Jared Capouya, MD, FAAP
Mary Bridge Children’s Hospital
In December 2017 I attended the Institute for Healthcare Improvement (IHI) National Forum on Quality Improvement in Health Care in Orlando. Two presentations really resonated with me at this forum. The first centered around achieving health outcomes while decreasing costs at a large clinic in Anchorage, Alaska. A couple of key points:
- Clearly defining who is on the primary care team and what their roles are in relation to the needs of the empaneled patient population – 1,110-1,400 per provider. They determined 80 percent of their population had low to moderate needs that could be effectively managed by support staff and/or care managers.
- They created a learning system where they identified a condition or measure and looked for where process was either being done or not done in relation to an associated outcome. This allowed them to eliminate wasteful processes having no impact on the outcome. We can all think of activities we do each day that do not enhance the outcome we are trying to achieve. They then identified where processes were having an impact and drilled into the teams and providers to adapt across various patient populations.
- Lastly, they looked for patterns in labs, treatments and procedures that might signal decompensation in their patients: nebulizer treatments, blood gases, d-dimers, an admission perhaps, and then looked at these patterns across age, zip code, condition and gender to more optimally deliver the processes mentioned above.

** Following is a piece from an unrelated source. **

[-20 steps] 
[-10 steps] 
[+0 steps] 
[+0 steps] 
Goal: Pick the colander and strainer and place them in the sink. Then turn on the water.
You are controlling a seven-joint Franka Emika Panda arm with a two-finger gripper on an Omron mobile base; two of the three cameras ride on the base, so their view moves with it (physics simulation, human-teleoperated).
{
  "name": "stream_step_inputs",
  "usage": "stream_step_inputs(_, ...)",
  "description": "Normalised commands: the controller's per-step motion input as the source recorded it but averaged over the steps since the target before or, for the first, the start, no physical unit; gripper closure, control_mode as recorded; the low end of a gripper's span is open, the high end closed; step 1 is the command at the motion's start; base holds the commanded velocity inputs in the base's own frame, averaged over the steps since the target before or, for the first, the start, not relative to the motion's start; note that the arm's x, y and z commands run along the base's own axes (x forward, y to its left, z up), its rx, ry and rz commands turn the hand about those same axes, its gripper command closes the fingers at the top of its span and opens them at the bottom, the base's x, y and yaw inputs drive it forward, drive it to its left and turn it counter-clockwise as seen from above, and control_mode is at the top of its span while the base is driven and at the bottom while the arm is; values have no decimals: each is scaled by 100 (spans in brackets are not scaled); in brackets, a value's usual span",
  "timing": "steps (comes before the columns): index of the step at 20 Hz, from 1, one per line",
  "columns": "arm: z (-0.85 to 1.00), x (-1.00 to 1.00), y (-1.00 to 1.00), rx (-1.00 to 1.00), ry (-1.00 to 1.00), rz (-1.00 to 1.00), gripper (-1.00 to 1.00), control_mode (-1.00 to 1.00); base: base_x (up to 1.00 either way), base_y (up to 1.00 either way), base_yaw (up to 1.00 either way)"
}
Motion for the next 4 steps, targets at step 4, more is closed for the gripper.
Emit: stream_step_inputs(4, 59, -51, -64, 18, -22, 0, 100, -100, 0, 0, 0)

The second presentation that made an impact on me focused on leadership for system improvement and centered around three core questions of how we should be leading improvement work:
- Why: Develop knowledge and understanding of the key drivers to a motivated clinical workforce that is continuously improving. This section really focused on taking joy in work and being engaged in your work to reach potential.
- How: Access new thinking on ways to cultivate a learning environment that supports clinical leaders and promotes new talent development. Create a shared mental model or vision and create continuous learning amongst team members. Requires some autonomy. Be creative!
- What: Explore through sharing and examples, key impactful interventions from leadership development experiences to inform and help develop participants’ own leadership framework. They referenced a Mayo Clinic study (Mayo Clin Proc. 2015;90(4):432-440) that showed the key dimensions of physician leadership are to: Inform, Engage, Inspire, Develop and Recognize. These are aligned with committing to resilience, one of the principles of being highly reliable.